As developed by case law, the general rule in North Carolina is that attorneys’ fees are not awarded to a prevailing party enforcing a contract unless such an award is authorized by statute, even if the contract expressly provides for the recovery of attorneys’ fees. The traditional rationale for this rule was based on the public policy objective of protecting parties with less bargaining power or a lower level of sophistication. The historic result of application of the general rule has not necessarily supported that rationale. In addition, North Carolina has an existing statutory exception (N.C.G.S. § 6-21.2) that validates contractual provisions for reimbursement of attorneys fees of the prevailing party for contracts that qualify as a promissory note, conditional sale contract, or other “evidence of indebtedness.” The North Carolina cases that have interpreted this statute have concluded that “an evidence of indebtedness” as defined by this statute includes guaranty agreements, personal services contracts being enforced by the party seeking payment for services rendered, and equipment leases being enforced by the lessor. Much of this case law interpreting “evidence of indebtedness” is ambiguous and in certain instances contradictory. The North Carolina rule that a prevailing party may not recover attorneys’ fees unless authorized by statute is a minority rule among the states.
The bill would validate “reciprocal attorneys’ fees provisions” in “business contracts” governed by North Carolina law and allow the presiding judge or arbitrator to award “reasonable attorneys’ fees” in accordance with the terms and conditions of such attorneys’ fees provisions in the business contract. The bill specifically excludes from its coverage consumer contracts, employment agreements, and a contract to which the government or a governmental agency is a party. A “consumer contract” is defined as a contract entered into by one or more consumers primarily for personal, family or household purposes. An “employment contract” is defined to mean a contract between an individual and another party regarding the provision of personal services by the individual, regardless of whether the arrangement is in the nature of an employer-employee or principal-independent contractor relationship.

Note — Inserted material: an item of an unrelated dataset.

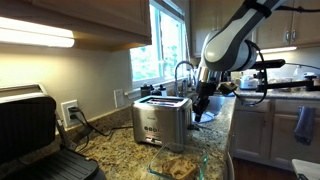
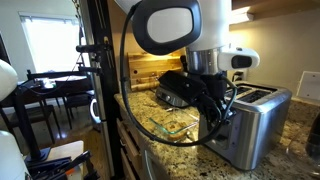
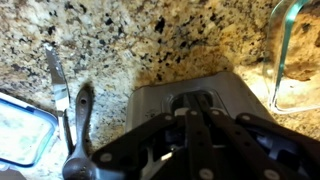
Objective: Put the slice of bread in the toaster then push down the lever
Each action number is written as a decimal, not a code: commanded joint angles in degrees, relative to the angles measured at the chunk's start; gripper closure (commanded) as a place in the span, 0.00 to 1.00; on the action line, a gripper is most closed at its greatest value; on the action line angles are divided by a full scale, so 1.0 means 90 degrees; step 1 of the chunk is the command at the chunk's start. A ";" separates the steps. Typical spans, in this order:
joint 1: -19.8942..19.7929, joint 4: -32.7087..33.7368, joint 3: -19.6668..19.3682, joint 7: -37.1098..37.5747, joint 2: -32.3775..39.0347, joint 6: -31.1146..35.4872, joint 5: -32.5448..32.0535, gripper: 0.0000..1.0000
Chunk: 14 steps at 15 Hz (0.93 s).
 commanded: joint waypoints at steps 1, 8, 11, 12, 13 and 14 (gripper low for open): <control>-0.0079 -0.0321 -0.0096 0.0023 -0.0623 -0.0337 -0.0265 0.98; -0.0187 -0.0370 -0.0117 0.0157 -0.0973 -0.0855 -0.0880 0.98; -0.0211 -0.0493 -0.0144 0.0124 -0.1231 -0.1046 -0.1031 0.98; -0.0209 -0.0501 -0.0164 0.0094 -0.1277 -0.1091 -0.1042 0.98; -0.0216 -0.0514 -0.0176 0.0085 -0.1332 -0.1152 -0.1061 0.98; -0.0222 -0.0559 -0.0186 0.0080 -0.1435 -0.1207 -0.1085 0.98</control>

“Reciprocal attorneys’ fees provisions” are defined to mean provisions in a business contract by which each signatory to the contract agrees, upon the terms and subject to the conditions set forth in the contract that are made applicable to all parties, to pay or reimburse the other parties for attorneys’ fees and expenses incurred by reason of any suit, action, proceeding, or arbitration involving the business contract.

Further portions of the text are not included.